ACTION ITEM ▸
From the entries that follow, copy each line containing the word "answers".

*** EXTRACTED DATA ***

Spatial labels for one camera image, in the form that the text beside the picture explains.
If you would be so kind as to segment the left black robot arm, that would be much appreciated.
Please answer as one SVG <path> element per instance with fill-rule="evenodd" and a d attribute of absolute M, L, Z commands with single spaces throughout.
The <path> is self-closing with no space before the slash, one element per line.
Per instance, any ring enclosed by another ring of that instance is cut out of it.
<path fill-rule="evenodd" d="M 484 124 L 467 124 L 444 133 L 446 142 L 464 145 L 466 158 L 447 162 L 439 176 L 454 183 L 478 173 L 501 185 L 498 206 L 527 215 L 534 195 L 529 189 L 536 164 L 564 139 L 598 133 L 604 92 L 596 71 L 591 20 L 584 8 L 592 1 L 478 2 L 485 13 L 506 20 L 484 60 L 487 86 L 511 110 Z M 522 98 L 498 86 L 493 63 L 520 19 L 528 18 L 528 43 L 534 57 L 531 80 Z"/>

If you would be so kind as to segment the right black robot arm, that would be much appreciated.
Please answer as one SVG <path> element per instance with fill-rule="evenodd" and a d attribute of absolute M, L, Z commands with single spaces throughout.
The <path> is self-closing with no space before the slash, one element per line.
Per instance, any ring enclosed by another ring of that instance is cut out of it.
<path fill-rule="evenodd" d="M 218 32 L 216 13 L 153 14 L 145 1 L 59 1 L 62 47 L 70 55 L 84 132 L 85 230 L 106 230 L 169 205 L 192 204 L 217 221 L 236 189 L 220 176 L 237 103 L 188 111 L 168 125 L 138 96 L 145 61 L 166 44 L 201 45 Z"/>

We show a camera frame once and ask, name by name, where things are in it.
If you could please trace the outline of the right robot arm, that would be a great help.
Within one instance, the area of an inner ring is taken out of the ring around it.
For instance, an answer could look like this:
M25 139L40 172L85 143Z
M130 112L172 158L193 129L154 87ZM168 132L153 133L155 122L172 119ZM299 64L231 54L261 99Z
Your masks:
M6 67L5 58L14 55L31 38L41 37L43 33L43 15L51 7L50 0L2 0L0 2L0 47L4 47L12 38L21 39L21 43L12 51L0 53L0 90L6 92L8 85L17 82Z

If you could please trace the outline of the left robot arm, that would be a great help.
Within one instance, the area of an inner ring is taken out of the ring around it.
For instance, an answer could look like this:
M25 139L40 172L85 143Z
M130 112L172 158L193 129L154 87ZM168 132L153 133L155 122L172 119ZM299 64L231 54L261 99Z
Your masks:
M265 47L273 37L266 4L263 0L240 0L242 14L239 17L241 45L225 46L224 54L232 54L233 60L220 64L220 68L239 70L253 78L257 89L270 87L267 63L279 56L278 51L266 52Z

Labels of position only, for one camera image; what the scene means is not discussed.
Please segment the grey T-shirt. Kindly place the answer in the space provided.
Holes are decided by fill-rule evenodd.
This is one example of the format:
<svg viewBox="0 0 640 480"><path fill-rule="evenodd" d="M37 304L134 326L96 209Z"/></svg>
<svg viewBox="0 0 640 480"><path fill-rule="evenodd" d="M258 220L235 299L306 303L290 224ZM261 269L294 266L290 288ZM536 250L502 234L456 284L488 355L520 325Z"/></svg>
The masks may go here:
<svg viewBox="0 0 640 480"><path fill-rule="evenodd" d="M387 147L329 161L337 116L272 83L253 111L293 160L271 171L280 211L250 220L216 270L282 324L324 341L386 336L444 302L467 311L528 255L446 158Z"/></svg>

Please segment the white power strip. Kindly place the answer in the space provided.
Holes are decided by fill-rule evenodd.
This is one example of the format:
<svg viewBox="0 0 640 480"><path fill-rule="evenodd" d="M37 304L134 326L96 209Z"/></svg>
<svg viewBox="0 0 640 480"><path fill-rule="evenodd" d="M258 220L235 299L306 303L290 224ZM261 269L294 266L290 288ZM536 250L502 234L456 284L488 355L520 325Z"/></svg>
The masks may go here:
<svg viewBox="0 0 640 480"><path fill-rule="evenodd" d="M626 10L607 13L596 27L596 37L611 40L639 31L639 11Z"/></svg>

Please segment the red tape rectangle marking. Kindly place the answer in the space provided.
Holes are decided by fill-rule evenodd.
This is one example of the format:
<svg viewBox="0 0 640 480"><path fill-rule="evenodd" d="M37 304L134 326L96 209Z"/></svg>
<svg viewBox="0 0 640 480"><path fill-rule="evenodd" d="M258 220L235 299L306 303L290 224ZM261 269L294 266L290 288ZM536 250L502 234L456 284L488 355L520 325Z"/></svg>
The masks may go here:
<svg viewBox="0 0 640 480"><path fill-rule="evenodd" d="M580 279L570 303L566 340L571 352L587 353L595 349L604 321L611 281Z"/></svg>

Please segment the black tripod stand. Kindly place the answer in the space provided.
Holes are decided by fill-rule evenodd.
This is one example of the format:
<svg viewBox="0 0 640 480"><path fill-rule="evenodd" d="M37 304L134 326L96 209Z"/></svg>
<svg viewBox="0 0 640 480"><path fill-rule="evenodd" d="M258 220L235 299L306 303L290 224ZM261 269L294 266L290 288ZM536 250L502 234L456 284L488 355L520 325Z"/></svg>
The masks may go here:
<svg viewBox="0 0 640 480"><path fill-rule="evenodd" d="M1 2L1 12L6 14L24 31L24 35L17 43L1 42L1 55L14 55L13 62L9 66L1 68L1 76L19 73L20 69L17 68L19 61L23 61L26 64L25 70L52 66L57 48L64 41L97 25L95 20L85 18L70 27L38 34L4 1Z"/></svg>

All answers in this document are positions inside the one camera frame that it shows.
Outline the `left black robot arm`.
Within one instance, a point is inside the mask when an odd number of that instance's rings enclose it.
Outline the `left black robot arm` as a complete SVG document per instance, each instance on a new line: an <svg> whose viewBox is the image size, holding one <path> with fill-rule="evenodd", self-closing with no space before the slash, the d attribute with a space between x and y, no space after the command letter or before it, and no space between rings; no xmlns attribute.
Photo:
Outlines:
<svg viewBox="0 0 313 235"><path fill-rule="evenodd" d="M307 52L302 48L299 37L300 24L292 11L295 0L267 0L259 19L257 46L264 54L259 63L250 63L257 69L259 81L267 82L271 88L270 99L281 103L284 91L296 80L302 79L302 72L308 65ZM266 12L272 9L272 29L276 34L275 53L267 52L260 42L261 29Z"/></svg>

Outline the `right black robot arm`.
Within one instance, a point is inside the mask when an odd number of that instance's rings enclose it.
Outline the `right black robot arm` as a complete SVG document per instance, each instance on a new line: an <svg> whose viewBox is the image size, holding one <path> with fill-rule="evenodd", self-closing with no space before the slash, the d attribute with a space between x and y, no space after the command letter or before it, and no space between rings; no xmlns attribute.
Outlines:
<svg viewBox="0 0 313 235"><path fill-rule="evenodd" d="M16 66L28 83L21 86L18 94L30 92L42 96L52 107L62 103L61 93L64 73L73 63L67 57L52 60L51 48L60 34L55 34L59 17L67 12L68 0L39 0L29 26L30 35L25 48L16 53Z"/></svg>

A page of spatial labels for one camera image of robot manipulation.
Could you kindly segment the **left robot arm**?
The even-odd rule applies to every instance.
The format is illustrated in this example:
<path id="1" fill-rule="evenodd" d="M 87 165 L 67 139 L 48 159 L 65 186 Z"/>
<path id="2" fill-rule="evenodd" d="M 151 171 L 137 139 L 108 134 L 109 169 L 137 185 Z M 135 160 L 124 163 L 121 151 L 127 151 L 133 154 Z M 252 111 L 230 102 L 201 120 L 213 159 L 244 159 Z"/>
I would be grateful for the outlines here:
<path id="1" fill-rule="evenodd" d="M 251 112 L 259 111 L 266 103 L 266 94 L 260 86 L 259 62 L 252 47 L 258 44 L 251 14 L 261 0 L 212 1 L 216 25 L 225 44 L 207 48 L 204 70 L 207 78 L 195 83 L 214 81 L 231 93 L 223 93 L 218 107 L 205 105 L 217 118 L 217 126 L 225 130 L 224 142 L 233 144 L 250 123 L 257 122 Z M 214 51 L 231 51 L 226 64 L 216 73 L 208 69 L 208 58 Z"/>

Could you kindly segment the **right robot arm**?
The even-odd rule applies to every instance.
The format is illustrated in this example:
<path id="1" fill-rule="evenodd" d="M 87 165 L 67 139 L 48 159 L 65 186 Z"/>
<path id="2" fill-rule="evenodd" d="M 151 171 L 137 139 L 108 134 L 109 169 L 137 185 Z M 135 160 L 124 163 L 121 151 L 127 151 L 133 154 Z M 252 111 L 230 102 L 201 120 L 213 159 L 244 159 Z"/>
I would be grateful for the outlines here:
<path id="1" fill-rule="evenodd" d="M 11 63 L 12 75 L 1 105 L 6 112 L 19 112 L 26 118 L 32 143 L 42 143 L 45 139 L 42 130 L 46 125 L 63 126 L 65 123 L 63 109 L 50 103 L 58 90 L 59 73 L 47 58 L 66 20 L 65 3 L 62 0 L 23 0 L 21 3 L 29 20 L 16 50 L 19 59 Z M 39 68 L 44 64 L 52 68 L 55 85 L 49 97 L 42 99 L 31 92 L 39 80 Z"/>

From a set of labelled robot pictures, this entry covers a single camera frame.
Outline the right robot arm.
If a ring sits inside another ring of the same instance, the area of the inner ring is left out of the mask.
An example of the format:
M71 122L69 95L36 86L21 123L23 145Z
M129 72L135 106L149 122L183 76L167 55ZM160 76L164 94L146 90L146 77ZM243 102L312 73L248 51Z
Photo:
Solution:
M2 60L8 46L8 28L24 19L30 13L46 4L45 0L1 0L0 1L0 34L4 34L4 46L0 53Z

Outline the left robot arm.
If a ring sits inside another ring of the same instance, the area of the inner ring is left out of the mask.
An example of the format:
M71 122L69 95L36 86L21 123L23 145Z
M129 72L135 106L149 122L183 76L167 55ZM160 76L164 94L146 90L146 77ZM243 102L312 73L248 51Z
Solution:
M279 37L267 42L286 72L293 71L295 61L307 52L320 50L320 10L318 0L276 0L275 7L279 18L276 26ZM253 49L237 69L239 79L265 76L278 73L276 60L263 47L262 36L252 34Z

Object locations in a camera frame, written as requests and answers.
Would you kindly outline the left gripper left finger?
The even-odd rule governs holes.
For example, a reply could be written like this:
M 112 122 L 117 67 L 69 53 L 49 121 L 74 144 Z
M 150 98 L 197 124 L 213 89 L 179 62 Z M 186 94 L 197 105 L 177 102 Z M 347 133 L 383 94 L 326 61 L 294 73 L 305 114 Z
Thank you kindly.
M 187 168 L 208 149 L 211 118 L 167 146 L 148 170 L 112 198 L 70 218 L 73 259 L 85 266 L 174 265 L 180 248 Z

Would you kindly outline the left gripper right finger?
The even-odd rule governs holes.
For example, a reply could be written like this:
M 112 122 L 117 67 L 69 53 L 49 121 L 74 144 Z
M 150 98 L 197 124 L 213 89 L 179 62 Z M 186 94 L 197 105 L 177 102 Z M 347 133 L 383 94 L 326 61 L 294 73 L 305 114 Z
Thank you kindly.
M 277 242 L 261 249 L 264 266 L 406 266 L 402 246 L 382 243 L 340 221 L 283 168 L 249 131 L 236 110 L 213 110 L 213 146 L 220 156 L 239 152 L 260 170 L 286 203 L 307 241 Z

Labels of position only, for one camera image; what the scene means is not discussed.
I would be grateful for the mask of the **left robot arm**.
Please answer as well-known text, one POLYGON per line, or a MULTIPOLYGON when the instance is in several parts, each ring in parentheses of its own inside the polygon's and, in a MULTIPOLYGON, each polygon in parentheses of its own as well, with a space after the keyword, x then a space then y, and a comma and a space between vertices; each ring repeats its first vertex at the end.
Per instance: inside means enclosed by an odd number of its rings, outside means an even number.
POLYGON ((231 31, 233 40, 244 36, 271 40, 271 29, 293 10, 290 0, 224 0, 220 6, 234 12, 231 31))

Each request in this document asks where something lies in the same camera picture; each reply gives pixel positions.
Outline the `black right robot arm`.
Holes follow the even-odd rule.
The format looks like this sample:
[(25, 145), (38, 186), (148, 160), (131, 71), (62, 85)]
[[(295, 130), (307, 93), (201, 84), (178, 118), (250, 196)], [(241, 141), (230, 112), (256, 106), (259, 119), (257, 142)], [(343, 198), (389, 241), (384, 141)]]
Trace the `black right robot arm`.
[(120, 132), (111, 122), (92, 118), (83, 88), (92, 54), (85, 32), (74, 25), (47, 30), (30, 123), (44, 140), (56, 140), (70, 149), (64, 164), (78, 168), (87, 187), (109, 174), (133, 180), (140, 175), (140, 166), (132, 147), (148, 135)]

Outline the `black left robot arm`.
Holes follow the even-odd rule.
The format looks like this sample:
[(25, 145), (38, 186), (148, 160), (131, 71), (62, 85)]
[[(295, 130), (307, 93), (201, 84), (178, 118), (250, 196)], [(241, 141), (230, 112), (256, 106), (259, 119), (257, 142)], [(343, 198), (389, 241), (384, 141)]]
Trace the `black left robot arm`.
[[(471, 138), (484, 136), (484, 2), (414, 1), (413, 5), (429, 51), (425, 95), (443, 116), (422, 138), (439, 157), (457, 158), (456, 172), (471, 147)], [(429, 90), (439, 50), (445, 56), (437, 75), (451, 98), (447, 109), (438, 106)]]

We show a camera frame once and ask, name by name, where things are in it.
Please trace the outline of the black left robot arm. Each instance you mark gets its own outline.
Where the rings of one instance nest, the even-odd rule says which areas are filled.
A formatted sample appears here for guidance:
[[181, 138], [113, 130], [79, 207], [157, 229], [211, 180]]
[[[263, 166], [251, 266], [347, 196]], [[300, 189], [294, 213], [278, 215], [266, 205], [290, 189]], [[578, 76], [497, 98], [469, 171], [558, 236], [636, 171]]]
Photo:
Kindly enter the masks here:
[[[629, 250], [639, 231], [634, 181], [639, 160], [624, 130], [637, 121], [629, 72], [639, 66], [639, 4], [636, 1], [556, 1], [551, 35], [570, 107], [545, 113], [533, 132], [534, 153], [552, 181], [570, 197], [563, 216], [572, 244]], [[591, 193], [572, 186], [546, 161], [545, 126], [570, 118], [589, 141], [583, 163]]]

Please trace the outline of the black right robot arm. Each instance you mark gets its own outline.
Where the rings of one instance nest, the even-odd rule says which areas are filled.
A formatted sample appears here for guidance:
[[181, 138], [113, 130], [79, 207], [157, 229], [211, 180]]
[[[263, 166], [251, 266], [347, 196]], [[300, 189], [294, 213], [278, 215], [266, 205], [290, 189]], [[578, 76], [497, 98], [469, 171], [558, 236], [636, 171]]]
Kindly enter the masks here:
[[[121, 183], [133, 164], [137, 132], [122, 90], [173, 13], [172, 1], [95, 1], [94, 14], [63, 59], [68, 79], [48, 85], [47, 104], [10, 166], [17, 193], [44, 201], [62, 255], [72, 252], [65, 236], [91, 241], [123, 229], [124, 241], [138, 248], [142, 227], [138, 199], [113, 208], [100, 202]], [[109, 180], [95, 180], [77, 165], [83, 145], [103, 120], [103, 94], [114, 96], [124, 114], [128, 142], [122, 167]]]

*** End of EXTRACTED DATA ***

EXERCISE RESPONSE ▸
All answers in this document are positions inside the one camera frame that it shows.
Object locations in a camera frame, written as requests and answers.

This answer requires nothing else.